Rajoy, con políticas socialdemócratas, adecentó la economía que volvió a crecer y converger con la UE,  mientras el empleo –gracias a sus reformas– creció como nunca. Su dejadez frente al heredado -de Zapatero- problema catalán, solo débilmente afrontado tras un  soberbio e histórico  discurso del Rey y su extremo conservadurismo –que le llevó a conservar todas las malas políticas institucionales socialistas– le alejó de sus votantes, y abrió las puertas a la coalición política que hoy gobierna España.

Sánchez, el temerario líder de la insólita alianza –con comunistas, secesionistas y exterroristas- que hoy nos gobierna, no ha tardado en liderar junto a su ministra de economía los peores registros económicos de España en tiempos de paz: un 1,22% de caída media anual de la renta per cápita, un retroceso anual del 1.61% respecto a la media de la UE y una deuda pública desconocida desde la guerra de Cuba, hace más de un siglo. A los nuevos destrozos de una ya maltrecha educación y los intentos de someter la Justicia al totalitario designio progresista,  se han añadido concesiones de todo tipo a los disparatados comunistas, secesionistas y filoterroristas que políticamente le sostienen; y como colofón pretende consumar la reinvención de la historia reciente desmantelando con sus socios nuestra arquitectura institucional.

La revitalización de la economía y el regreso a unas cuentas públicas decentes parece plausible con un nuevo gobierno no progresista

Las próximas elecciones, serán sin duda las más importantes de nuestra actual era democrática, dadas las circunstancias descritas: inexorable y nunca acontecida decadencia económica y  creciente y alarmante cuestionamiento del Estado de Derecho.

Aunque en España parece haber un buen número de votantes que, como en Argentina y Venezuela, están conformes con el crepúsculo sin fin de nuestra  prosperidad económica y dignidad institucional, aún  estamos a tiempo –todavía somos una sociedad abierta popperiana– para que una amplia mayoría vote en unas próximas elecciones la reversión de tales desmanes.

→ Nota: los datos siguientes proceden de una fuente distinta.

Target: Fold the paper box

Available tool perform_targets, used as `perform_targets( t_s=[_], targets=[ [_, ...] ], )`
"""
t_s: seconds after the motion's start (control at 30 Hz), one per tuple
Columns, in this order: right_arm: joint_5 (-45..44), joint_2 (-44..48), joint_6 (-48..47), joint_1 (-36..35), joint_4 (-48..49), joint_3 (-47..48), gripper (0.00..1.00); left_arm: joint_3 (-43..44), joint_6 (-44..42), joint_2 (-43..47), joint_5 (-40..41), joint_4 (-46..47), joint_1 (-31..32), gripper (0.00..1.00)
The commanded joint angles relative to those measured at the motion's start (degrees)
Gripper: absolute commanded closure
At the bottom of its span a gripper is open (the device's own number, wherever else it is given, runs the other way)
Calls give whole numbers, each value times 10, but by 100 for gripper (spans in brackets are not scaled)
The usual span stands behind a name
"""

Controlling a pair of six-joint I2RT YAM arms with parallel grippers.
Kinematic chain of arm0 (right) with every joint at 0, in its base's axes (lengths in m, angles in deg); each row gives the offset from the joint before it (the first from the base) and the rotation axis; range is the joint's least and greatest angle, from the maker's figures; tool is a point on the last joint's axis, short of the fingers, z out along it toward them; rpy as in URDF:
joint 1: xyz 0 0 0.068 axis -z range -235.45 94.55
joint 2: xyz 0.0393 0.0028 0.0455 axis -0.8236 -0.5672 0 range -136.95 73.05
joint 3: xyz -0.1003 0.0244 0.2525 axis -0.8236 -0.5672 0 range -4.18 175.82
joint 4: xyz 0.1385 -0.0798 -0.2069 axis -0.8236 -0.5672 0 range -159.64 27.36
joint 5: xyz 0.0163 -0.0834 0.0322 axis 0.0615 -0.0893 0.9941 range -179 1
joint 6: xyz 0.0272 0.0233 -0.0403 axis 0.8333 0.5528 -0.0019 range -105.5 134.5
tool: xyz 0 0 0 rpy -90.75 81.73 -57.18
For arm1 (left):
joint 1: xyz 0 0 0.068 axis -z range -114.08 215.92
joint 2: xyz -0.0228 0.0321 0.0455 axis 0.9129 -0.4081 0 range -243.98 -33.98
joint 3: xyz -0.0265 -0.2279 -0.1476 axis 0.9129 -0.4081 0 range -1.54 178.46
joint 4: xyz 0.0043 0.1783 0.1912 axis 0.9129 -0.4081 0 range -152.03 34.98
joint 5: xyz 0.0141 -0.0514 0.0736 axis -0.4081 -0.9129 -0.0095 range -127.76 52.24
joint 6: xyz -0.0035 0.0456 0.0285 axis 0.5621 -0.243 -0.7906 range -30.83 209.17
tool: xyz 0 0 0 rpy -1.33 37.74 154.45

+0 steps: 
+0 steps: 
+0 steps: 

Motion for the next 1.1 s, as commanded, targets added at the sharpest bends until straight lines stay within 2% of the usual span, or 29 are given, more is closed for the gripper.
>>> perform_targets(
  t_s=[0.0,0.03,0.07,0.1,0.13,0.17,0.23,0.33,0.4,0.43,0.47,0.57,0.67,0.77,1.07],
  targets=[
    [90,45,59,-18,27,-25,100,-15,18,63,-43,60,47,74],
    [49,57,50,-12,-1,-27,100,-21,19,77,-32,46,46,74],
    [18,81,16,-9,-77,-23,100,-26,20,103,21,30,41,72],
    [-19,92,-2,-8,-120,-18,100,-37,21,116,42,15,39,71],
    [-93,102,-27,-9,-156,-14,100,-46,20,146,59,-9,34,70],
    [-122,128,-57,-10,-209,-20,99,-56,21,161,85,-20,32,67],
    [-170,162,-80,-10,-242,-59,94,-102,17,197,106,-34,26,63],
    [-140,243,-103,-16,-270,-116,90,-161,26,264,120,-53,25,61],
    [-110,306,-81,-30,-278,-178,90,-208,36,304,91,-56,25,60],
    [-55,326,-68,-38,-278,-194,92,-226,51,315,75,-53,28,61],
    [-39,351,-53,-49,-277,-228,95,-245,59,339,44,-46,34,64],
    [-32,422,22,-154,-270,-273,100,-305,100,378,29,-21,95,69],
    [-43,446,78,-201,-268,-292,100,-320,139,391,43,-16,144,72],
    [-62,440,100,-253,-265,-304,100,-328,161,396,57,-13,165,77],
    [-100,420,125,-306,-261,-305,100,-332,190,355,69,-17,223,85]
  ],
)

Mientras que, como ya sucediera en el pasado, la revitalización de la economía y el regreso a unas cuentas públicas decentes parece plausible con un nuevo gobierno no progresista, la imprescindible restauración del desmantelamiento de nuestro orden institucional exige una praxis más  liberal que conservadora, pues esta última, al decir de Chesterton se caracteriza por  “conservar los errores progresistas”.

Una sociedad civil madura y responsable debiera exigir serios compromisos a un nuevo gobierno no progresista, para cuando menos:

  • Restaurar de inmediato el cumplimiento de la ley.
  • Despolitizar la Justicia y las instituciones del Estado.
  • Frenar la proliferación legislativa.
  • Renunciar a los decretos ley salvo tasadas excepciones.
  • Prohibir  las leyes “ómnibus”.
  • Aplicar simetría de responsabilidades públicas y privadas.

Amén de esta media docena de imprescindibles reglas de juego institucionales, la restauración de una buena educación, la normalización -al estilo de los países sin desempleo- de nuestro anacrónico mercado laboral y una reforma “sueca” de las pensiones debieran estar también en la agenda de un nuevo gobierno.

España se encuentra en una gran encrucijada: seguir cuesta abajo por el actual  “camino argentino” celebrando aniversarios comunistas en Correos o afrontar la cuesta arriba que nos vuelva a semejar a los países más prósperos e  institucionalmente civilizados; de los que llegamos a estar muy cerca, antes de que el socialismo del siglo XX nos situara al borde del actual abismo.